>>>>>

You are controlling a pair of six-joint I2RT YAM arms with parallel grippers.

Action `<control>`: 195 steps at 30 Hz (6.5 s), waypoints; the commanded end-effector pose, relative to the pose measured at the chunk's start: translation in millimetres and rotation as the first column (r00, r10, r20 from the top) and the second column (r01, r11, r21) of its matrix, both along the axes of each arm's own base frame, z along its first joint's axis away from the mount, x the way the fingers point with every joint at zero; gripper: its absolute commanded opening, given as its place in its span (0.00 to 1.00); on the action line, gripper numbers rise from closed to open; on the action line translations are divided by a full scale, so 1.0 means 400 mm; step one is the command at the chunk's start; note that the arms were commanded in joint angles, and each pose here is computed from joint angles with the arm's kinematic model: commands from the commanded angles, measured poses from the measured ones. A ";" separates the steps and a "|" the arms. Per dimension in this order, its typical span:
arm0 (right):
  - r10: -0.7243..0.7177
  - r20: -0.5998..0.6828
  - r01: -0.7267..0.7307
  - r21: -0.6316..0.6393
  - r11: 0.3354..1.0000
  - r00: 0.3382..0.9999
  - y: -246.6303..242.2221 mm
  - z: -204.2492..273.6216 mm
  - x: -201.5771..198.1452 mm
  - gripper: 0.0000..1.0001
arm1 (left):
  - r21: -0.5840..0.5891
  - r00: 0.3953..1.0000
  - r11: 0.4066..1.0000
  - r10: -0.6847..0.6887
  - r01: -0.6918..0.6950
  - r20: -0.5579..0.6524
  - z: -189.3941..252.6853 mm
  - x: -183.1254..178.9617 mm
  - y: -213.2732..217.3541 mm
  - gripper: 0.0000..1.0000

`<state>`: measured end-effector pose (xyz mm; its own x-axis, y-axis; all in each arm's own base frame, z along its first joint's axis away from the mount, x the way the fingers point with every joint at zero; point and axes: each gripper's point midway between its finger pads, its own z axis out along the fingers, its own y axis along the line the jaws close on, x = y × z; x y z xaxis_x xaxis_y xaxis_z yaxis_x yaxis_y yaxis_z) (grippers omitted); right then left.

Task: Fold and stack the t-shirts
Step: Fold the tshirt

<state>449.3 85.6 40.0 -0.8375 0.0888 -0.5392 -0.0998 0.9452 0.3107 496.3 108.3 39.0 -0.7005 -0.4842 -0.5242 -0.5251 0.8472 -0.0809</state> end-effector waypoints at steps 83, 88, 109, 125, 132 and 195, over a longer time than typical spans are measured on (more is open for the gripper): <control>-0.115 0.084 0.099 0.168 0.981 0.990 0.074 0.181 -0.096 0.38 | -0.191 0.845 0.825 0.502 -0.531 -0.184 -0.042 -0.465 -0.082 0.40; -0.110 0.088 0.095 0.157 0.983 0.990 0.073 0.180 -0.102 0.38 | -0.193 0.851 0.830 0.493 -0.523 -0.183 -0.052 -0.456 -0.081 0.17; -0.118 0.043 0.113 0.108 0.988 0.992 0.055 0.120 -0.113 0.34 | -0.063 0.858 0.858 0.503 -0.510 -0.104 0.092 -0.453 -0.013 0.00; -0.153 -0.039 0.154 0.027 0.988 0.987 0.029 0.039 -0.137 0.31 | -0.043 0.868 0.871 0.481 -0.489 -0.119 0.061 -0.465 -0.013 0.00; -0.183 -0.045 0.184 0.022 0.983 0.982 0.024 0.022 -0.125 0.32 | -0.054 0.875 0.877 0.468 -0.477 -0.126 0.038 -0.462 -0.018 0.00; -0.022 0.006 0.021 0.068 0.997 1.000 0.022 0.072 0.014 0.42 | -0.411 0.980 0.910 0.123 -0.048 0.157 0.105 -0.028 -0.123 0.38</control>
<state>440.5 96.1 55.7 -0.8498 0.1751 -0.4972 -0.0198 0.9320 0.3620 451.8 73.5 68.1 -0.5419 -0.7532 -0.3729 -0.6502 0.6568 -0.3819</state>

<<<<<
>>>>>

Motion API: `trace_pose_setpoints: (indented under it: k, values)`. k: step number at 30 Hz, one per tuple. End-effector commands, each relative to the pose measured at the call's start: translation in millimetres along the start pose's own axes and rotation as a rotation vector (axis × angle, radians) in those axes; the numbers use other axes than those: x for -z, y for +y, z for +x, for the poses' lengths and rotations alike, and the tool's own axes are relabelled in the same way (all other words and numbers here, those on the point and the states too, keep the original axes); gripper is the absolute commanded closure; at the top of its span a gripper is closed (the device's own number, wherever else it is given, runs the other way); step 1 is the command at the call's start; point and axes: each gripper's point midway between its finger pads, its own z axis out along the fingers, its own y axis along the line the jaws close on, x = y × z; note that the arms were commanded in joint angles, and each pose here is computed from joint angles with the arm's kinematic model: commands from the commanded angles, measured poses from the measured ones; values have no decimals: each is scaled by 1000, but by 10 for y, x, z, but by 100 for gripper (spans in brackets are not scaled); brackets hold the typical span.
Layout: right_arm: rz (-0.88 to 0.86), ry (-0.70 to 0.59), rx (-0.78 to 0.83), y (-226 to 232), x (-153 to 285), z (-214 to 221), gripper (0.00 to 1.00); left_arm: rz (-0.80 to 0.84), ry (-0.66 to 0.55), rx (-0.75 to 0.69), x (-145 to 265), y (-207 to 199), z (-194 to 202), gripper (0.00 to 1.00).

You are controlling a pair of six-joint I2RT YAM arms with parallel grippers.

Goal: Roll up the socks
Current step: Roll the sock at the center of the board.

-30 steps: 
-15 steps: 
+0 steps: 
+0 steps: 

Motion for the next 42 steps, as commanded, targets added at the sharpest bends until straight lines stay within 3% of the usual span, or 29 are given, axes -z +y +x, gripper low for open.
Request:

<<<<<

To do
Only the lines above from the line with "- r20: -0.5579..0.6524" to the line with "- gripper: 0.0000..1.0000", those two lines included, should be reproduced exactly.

Response below
  - r20: -0.5579..0.6524
  - z: -189.3941..252.6853 mm
  - x: -183.1254..178.9617 mm
  - y: -213.2732..217.3541 mm
  - gripper: 0.0000..1.0000

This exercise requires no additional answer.